Find the line below with "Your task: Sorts" and the line with "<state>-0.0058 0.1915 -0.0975". Output exactly those lines and everything between them, leaving out the pictures.

=== Data below ===
● ● ● ● ●

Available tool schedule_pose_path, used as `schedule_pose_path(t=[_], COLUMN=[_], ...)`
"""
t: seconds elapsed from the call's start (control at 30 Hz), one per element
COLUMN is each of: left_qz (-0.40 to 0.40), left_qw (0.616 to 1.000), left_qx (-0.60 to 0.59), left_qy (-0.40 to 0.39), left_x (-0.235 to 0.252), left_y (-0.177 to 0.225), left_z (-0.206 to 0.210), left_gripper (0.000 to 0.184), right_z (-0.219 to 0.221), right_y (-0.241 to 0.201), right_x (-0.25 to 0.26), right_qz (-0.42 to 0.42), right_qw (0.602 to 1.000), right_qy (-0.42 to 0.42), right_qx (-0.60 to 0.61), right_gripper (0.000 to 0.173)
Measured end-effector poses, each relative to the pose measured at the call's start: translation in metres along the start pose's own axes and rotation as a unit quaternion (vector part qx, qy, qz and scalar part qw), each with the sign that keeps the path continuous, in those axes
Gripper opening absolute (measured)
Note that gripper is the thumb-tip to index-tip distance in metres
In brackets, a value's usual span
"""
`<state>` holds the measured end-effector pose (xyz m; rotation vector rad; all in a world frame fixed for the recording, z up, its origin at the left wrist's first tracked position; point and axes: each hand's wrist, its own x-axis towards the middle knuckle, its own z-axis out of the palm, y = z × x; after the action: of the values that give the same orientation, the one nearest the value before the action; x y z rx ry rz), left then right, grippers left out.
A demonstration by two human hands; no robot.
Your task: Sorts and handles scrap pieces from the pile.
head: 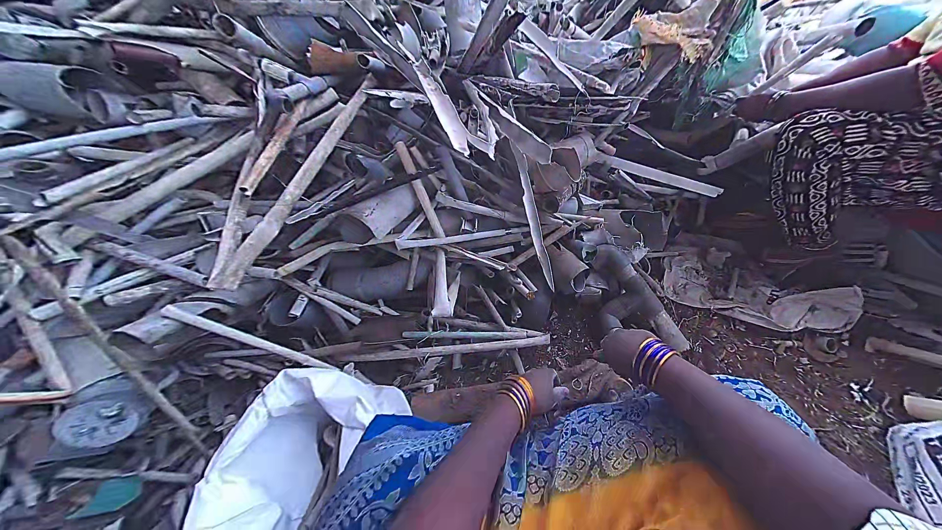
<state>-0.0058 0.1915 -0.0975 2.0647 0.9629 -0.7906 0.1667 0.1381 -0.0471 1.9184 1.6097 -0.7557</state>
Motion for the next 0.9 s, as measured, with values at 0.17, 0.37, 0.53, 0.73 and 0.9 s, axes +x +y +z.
schedule_pose_path(t=[0.17, 0.37, 0.53, 0.73, 0.9], left_qz=[-0.038, -0.078, -0.075, -0.041, 0.032], left_qw=[0.997, 0.99, 0.916, 0.721, 0.631], left_qx=[0.043, -0.065, -0.333, -0.612, -0.683], left_qy=[0.052, 0.097, 0.212, 0.323, 0.367], left_x=[0.022, 0.068, 0.125, 0.208, 0.259], left_y=[-0.03, -0.075, -0.098, -0.111, -0.122], left_z=[-0.053, -0.089, -0.113, -0.132, -0.141], left_gripper=[0.053, 0.05, 0.049, 0.046, 0.055], right_z=[0.001, -0.001, -0.011, -0.015, -0.018], right_y=[-0.012, -0.001, 0.004, 0.02, 0.035], right_x=[0.0, 0.008, 0.001, 0.006, 0.014], right_qz=[-0.047, -0.056, -0.063, -0.113, -0.122], right_qw=[0.998, 0.996, 0.995, 0.986, 0.984], right_qy=[-0.033, -0.068, -0.076, -0.085, -0.083], right_qx=[0.003, 0.003, 0.031, 0.083, 0.095], right_gripper=[0.032, 0.031, 0.032, 0.035, 0.037])
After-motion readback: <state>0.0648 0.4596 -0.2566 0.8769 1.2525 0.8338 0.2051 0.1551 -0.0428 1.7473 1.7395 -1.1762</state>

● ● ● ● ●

=== Solution below ===
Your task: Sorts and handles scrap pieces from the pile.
head: 
<state>-0.0058 0.1915 -0.0975 2.0647 0.9629 -0.7906 0.1667 0.1381 -0.0471 1.9184 1.6097 -0.7557</state>

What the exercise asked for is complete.